## Task
Each record that follows is to be transcribed exactly, excluding its images.

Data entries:
Start of Block
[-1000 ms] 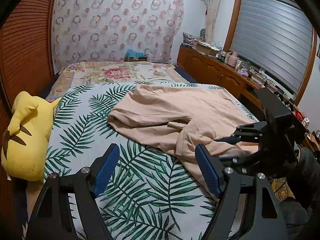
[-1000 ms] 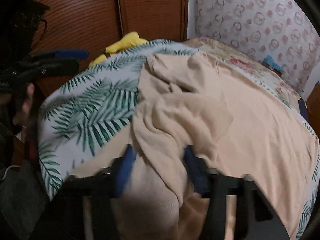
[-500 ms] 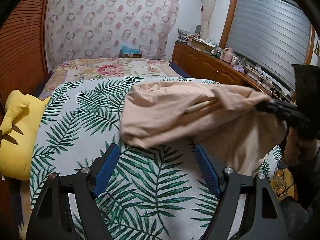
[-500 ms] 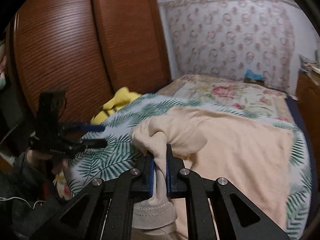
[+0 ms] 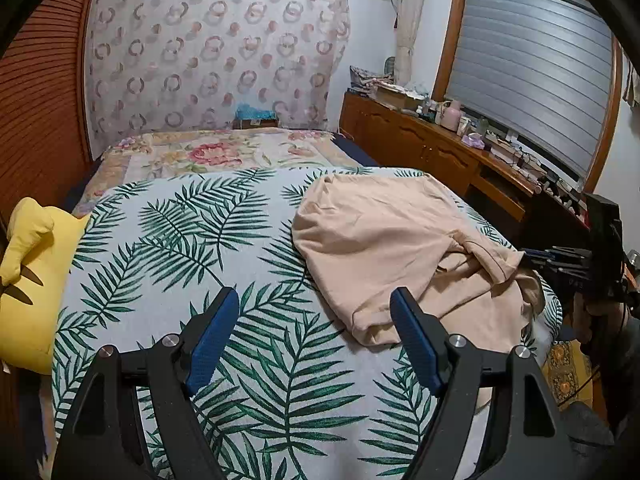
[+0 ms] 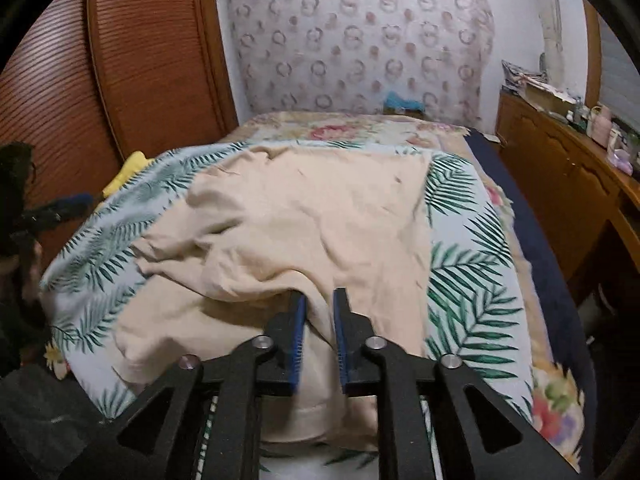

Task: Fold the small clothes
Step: 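Grasp the peach shirt with the right tool and lift it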

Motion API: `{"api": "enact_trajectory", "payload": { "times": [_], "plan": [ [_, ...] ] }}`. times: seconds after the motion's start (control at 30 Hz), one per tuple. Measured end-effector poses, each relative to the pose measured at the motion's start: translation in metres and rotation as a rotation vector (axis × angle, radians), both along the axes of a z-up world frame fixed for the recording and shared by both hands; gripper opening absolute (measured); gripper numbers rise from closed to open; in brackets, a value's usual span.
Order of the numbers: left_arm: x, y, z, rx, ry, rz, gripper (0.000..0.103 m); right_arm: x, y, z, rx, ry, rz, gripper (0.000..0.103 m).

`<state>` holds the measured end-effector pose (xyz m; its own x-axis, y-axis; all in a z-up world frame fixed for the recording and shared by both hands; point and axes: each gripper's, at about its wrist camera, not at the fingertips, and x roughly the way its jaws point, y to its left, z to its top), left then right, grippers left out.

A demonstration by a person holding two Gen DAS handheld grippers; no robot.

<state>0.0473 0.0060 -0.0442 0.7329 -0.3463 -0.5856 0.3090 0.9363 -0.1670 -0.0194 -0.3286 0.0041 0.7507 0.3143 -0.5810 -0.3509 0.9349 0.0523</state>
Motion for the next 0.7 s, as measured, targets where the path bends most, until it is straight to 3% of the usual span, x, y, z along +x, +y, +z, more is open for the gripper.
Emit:
{"api": "enact_trajectory", "payload": {
  "times": [0.07, 0.13, 0.23, 0.43, 0.7],
  "plan": [
    [-0.001, 0.000, 0.002, 0.004, -0.011, 0.005, 0.079, -0.003, 0.009, 0.009, 0.000, -0.012, 0.009, 0.023],
    [0.000, -0.002, 0.005, 0.010, -0.019, 0.010, 0.079, -0.010, 0.006, 0.018, -0.012, -0.039, 0.012, 0.042],
    [-0.002, -0.002, 0.007, 0.012, -0.034, 0.019, 0.079, -0.012, 0.011, 0.028, -0.021, -0.083, 0.025, 0.056],
    [-0.004, 0.000, 0.008, 0.017, -0.044, 0.034, 0.079, -0.001, 0.054, 0.038, -0.016, -0.120, 0.150, 0.056],
    [-0.008, 0.014, 0.008, 0.023, -0.048, 0.067, 0.079, 0.041, 0.137, 0.017, -0.072, -0.019, 0.358, 0.056]
  ]
}}
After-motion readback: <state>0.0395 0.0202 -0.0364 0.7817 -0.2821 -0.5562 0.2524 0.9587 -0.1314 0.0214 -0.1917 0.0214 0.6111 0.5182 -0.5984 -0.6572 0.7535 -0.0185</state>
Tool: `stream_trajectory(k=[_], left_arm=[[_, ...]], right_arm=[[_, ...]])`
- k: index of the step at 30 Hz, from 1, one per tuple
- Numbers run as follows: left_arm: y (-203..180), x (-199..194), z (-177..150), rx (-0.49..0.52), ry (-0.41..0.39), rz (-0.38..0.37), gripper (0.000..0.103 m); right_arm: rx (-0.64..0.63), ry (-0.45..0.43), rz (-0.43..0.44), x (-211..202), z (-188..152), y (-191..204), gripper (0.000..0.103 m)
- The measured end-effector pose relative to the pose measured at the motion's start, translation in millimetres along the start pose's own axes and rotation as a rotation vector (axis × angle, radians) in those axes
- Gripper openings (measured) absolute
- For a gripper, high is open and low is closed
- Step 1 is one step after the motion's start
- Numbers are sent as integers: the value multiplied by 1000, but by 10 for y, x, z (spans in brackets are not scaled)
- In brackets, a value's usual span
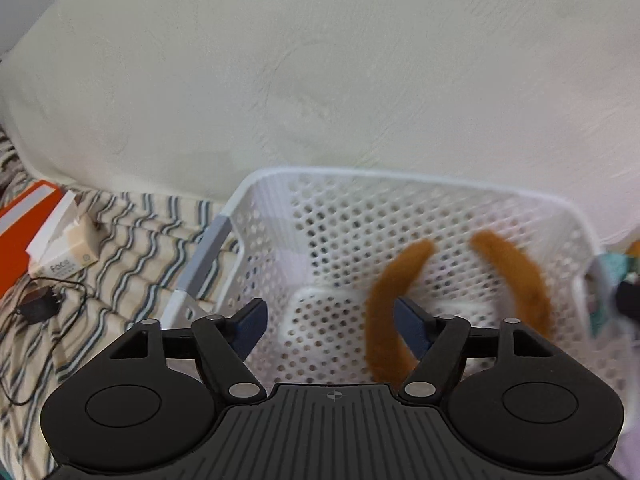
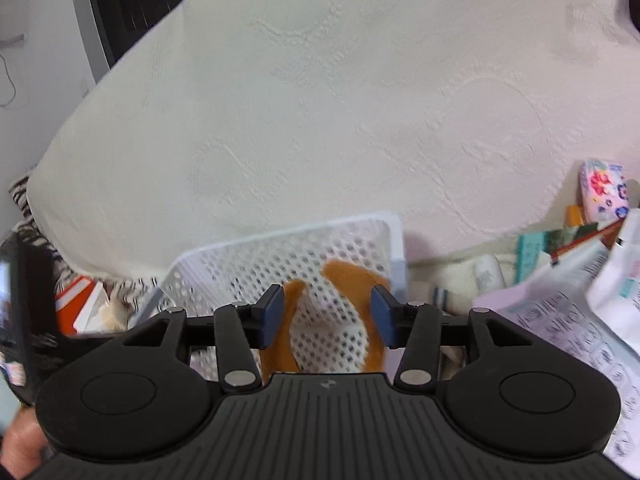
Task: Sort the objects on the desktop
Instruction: 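Lower the teddy bear into the basket and open the right gripper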
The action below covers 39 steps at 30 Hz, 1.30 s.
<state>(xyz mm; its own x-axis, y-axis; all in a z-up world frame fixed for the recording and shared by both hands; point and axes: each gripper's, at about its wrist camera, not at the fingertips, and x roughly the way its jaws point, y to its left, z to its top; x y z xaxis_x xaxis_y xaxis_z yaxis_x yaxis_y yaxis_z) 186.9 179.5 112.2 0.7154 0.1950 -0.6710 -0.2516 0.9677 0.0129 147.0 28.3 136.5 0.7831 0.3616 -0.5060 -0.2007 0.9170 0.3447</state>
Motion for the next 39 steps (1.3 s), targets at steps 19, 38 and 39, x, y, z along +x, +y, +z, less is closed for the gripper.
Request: stream_trajectory(k=[19, 38, 39], left_arm=[[335, -394, -309, 7, -142, -150, 100], [579, -411, -464, -44, -120, -155, 101], [581, -396, -466, -41, -120, -157, 101]], right_arm=[[-292, 458, -269, 1629, 342, 462, 74], [-276, 582, -267, 1968, 69, 441, 10], [-200, 704, -204, 2080, -25, 339, 9]])
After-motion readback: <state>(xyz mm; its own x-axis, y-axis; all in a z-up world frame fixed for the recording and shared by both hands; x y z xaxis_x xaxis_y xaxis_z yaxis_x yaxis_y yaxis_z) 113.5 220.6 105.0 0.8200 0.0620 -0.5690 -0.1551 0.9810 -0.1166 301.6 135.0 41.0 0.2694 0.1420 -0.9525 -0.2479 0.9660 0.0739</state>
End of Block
## Solved problem
[-1000 ms] 
[-1000 ms] 
[-500 ms] 
[-500 ms] 
[+0 ms] 
[+0 ms] 

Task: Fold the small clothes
Step: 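Grasp the peach shirt with the right tool and lift it
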
Motion API: `{"api": "enact_trajectory", "payload": { "times": [_], "plan": [ [_, ...] ] }}`. times: seconds after the motion's start (control at 30 Hz), one per tuple. Measured end-effector poses, each relative to the pose measured at the motion's start: translation in metres and rotation as a rotation vector (axis × angle, radians), both along the axes of a z-up world frame fixed for the recording and shared by both hands; gripper opening absolute (measured); gripper numbers rise from closed to open; in brackets, a value's usual span.
Order of the numbers: left_arm: x, y, z, rx, ry, rz, gripper (0.000..0.103 m); right_arm: x, y, z, rx, ry, rz, gripper (0.000..0.103 m).

`<state>` holds the measured end-effector pose (xyz m; its own x-axis, y-axis; all in a z-up world frame fixed for the recording and shared by both hands; point and axes: each gripper's, at about its wrist camera, not at the fingertips, and x roughly the way its jaws point, y to its left, z to its top), left then right, grippers left out.

A demonstration by a person holding two Gen DAS handheld grippers; no robot.

<state>0.0473 0.0060 -0.0442 0.7329 -0.3463 -0.5856 0.3090 0.9363 -0.1670 -0.0194 -0.3286 0.0041 0.7507 0.3143 -0.5810 -0.3509 0.9349 0.0523</state>
Motion for the next 0.7 s, as measured, targets where the path bends most, until it is straight to 3% of the usual span, x, y, z along +x, +y, +z, more is open for the gripper.
Emit:
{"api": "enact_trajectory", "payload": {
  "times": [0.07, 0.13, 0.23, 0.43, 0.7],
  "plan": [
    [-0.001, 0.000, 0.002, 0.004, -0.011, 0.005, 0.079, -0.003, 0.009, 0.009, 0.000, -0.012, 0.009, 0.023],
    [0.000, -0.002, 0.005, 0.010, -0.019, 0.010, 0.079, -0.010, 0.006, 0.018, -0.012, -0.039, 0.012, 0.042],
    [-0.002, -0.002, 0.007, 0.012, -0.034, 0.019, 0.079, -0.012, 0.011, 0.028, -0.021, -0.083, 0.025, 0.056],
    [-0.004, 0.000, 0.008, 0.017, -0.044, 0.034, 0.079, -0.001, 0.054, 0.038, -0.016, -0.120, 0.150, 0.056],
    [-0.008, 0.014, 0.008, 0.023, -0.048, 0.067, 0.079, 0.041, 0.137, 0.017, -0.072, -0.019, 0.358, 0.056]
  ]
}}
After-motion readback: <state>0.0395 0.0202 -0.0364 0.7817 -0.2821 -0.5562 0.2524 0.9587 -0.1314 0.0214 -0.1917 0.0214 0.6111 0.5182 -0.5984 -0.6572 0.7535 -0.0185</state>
Tool: `stream_trajectory(k=[_], left_arm=[[_, ...]], right_arm=[[_, ...]])`
- k: index of the step at 30 Hz, from 1, one per tuple
- Numbers run as follows: left_arm: y (-203..180), x (-199..194), z (-177..150), rx (-0.49..0.52), ry (-0.41..0.39), rz (-0.38..0.37), gripper (0.000..0.103 m); right_arm: rx (-0.64..0.63), ry (-0.45..0.43), rz (-0.43..0.44), x (-211..202), z (-188..152), y (-191..204), gripper (0.000..0.103 m)
- The measured end-effector pose relative to the pose measured at the motion's start, translation in millimetres along the start pose's own axes and rotation as a rotation vector (axis × angle, radians) in those axes
- Gripper openings (measured) absolute
- For a gripper, high is open and low is closed
- Step 1 is one step after the motion's start
- Numbers are sent as integers: the value multiplied by 1000, but by 10 for y, x, z (spans in brackets are not scaled)
- In brackets, a value's usual span
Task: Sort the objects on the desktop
Instruction: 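Lower the teddy bear into the basket and open the right gripper
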The action below covers 39 steps at 30 Hz, 1.30 s.
<state>(xyz mm; its own x-axis, y-axis; all in a z-up world frame fixed for the recording and shared by both hands; point and axes: each gripper's, at about its wrist camera, not at the fingertips, and x roughly the way its jaws point, y to its left, z to its top; x y z xaxis_x xaxis_y xaxis_z yaxis_x yaxis_y yaxis_z) 186.9 179.5 112.2 0.7154 0.1950 -0.6710 -0.2516 0.9677 0.0129 147.0 28.3 136.5 0.7831 0.3616 -0.5060 -0.2007 0.9170 0.3447</state>
Motion for the next 39 steps (1.3 s), targets at steps 19, 38 and 39, x, y, z along +x, +y, +z, less is closed for the gripper.
Request: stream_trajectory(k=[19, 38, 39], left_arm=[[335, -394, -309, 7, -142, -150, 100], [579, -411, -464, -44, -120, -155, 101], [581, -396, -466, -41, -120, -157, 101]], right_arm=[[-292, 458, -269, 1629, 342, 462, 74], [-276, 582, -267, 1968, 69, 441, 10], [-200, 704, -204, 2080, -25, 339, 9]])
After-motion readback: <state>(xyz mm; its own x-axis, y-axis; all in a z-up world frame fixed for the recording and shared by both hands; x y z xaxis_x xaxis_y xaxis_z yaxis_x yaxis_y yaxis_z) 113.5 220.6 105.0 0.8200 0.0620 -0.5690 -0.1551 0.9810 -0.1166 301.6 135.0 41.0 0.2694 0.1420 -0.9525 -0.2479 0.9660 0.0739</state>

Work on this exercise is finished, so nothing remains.